§ **Exercise**: Go over the entries below line by line, copying each one that contains the word "sees".
-- Given data follows --
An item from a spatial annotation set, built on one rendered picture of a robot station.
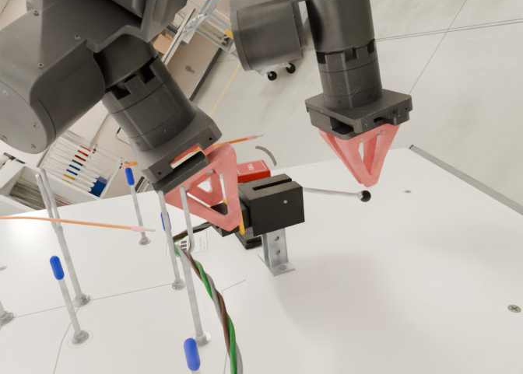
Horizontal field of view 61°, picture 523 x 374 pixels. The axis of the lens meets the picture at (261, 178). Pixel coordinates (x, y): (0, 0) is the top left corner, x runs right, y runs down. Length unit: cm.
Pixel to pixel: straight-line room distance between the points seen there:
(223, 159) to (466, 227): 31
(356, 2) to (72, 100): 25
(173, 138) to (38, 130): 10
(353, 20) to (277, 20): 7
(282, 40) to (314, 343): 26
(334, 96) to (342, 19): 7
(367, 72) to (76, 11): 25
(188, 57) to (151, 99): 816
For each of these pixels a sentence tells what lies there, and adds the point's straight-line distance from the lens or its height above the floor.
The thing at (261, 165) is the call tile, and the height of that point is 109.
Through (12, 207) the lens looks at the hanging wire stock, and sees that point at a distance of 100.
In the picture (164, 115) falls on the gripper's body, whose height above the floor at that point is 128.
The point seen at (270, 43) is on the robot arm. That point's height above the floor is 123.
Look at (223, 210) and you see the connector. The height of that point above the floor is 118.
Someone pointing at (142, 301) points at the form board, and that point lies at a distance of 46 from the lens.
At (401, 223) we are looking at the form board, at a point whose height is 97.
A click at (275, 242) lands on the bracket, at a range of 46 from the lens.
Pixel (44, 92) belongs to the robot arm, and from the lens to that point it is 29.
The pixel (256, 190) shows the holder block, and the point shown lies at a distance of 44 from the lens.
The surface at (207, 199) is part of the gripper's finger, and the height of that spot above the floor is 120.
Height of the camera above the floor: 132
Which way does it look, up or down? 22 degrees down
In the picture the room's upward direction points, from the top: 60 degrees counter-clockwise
-- Given data concluded --
-- Given data follows --
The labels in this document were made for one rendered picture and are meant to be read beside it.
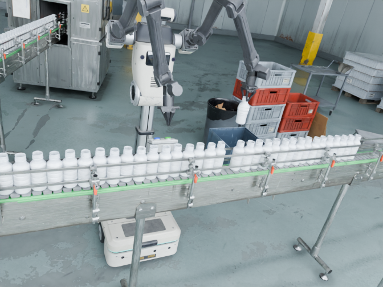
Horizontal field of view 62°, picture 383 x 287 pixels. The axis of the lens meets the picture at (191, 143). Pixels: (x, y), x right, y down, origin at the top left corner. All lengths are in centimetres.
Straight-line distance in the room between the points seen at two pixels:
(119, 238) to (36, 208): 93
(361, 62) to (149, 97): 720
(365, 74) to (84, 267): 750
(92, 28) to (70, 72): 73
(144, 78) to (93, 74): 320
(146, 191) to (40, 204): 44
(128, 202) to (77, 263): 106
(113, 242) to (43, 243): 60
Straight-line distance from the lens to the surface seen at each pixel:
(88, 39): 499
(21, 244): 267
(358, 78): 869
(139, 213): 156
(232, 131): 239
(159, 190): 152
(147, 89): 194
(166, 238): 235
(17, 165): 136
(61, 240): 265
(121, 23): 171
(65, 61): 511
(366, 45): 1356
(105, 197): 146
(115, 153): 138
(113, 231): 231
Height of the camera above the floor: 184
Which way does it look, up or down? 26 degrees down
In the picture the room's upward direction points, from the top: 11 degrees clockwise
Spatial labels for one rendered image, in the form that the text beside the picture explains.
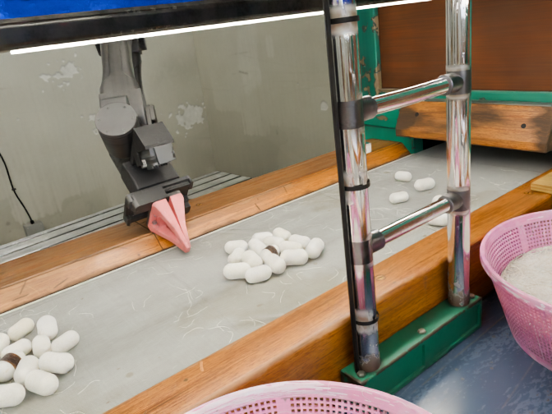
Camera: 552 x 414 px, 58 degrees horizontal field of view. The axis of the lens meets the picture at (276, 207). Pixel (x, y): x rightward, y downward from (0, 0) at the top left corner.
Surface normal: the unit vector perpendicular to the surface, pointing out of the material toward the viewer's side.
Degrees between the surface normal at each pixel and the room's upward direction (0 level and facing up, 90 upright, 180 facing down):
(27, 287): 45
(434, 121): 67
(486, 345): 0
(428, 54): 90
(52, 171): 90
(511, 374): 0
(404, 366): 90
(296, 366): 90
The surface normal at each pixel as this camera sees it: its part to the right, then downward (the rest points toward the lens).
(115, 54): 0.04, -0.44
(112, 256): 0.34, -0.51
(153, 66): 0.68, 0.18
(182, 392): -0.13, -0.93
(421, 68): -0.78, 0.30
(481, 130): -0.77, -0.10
-- Given data concluded --
-- Given data follows --
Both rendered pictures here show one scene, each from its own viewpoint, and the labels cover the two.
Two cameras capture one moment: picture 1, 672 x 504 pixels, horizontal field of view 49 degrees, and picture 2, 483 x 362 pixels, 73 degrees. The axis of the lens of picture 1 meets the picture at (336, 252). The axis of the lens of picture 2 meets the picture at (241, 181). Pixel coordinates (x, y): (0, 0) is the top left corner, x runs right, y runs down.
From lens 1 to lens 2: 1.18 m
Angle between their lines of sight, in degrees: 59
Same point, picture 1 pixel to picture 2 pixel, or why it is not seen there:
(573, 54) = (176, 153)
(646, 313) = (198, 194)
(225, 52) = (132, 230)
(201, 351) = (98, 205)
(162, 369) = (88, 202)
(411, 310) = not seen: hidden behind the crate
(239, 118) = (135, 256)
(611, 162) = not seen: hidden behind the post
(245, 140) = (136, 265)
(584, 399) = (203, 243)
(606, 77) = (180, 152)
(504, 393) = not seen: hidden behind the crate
-- Given data concluded --
§ **Final answer**:
Through (12, 207) the lens looks at the hanging wire stock, and sees that point at a distance of 100.
The surface normal at each pixel as this camera sees it: its part to the right, then downward (the rest points toward the lens).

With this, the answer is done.